The infant period is generally defined as birth to 1 year of age. During this time, discernible physiologic changes occur in all organ systems. In addition, your infant develops the ability to respond to external stimulation. At birth, he has certain primitive reflexes that gradually disappear with time. As the infant grows older, his development is assessed in these major categories: gross motor, fine motor, language and social/cognitive development.
According to “Current Diagnosis and Treatment: Pediatrics,” your baby is born with several reflexes.
The sucking reflex occurs in response to the stimulation of a nipple or finger in the mouth. The rooting reflex occurs when the infant’s head turns to the side of a facial stimulus. The traction response occurs when the infant is pulled to a sitting position by the arms. At first, the head lags, actively flexes, then falls forward. The palmar grasp reflex occurs when a finger is placed in the infant’s hand. A similar grasp type response can be elicited at the toes. The Moro or startle reflex occurs when the infant is held on her back with the head supported. Suddenly allow the head to drop slightly. In response, her arms and fingers will spread and then flex back toward her body. Lastly, the tonic neck reflex occurs when the head is turned to one side, the arm and leg on that side will extend and the arm and leg on the opposite side will flex.
Gross Motor Milestones
According to "Nelson Textbook of Pediatrics," the gross motor milestones for an infant include:
As a newborn, the infant should be able to move his head from side to side. At 1 month, he should be able to lift the head slightly. At 2 months, he can hold his head still while sitting. At 3 months, he should have the ability to pull up to sit and bring his hands together at the midline of his body. At 6 months, he should sit without support and roll from the back to the stomach. By 1 year, he should be developing the ability to walk.
Fine Motor Milestones
The fine motor milestones, according to “Nelson’s Textbook of Pediatrics,” are grasping an object by 3 to 4 months, reaching for objects at 4 months, transferring objects between hands by 5 to 6 months, use of pincer grasp by 8 months and the ability to turn pages in a book by 1 year.

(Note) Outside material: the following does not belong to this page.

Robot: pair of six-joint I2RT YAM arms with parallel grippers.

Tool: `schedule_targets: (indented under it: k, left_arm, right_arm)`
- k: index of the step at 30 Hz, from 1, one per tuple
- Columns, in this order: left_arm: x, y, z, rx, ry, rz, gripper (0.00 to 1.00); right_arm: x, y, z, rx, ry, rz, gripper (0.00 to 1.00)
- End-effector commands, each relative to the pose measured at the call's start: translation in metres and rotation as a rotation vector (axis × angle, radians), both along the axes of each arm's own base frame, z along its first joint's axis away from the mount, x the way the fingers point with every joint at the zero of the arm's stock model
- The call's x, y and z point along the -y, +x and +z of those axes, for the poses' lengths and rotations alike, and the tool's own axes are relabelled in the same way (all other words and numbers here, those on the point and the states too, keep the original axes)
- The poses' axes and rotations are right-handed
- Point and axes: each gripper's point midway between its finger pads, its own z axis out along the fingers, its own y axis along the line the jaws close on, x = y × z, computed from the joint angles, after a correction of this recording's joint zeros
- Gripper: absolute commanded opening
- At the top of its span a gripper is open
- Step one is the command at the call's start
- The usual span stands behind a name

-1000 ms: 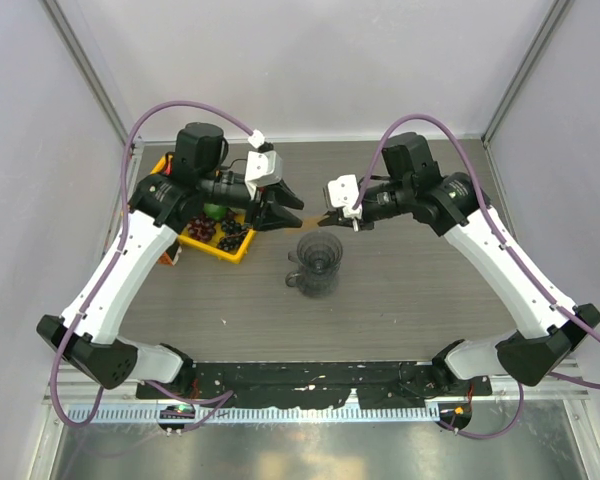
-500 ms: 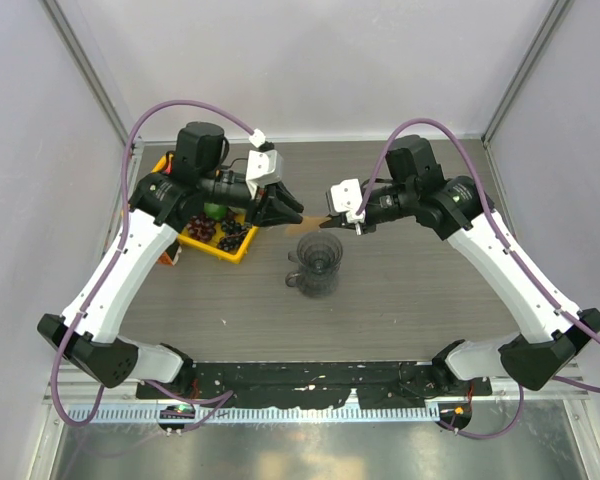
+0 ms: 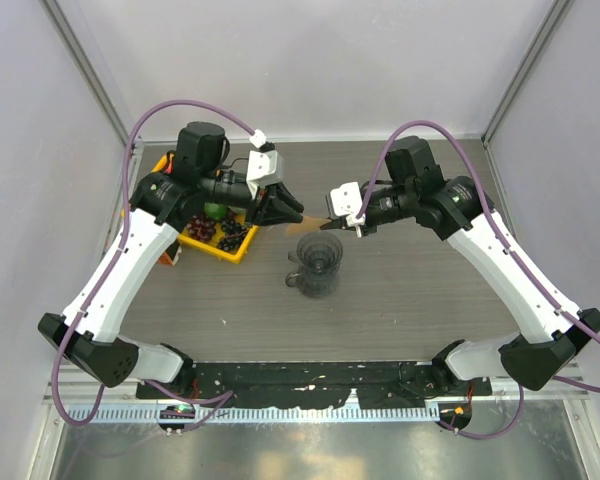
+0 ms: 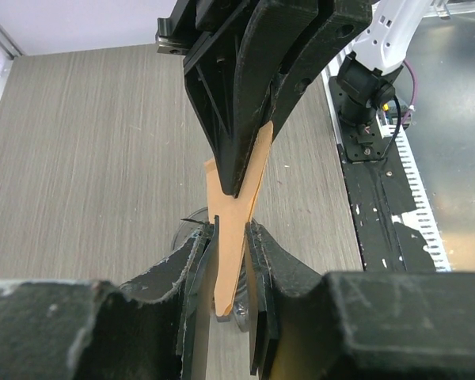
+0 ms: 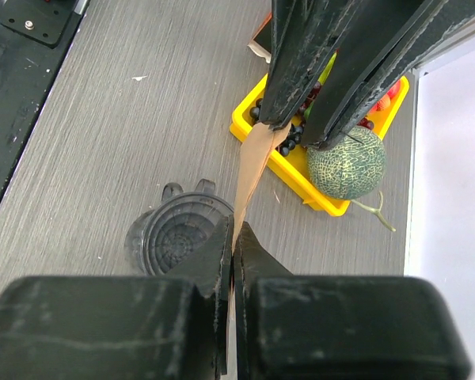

The milestones for language development include smiling in response to voice or faces at 1 month, immature babbling at 6 months, response to the command “no” and other one-step commands at 7 to 10 months, saying “mama” or “dada” at 10 months, pointing to objects at 10 months and speaking a real word by 1 year.
The social/cognitive milestones that should be observed in infants include:
Staring at objects and maintaining the stare once the object has disappeared at 2 months, staring at her hand at 4 months, uncovering a hidden toy by 8 months and self-centered play by 1 year.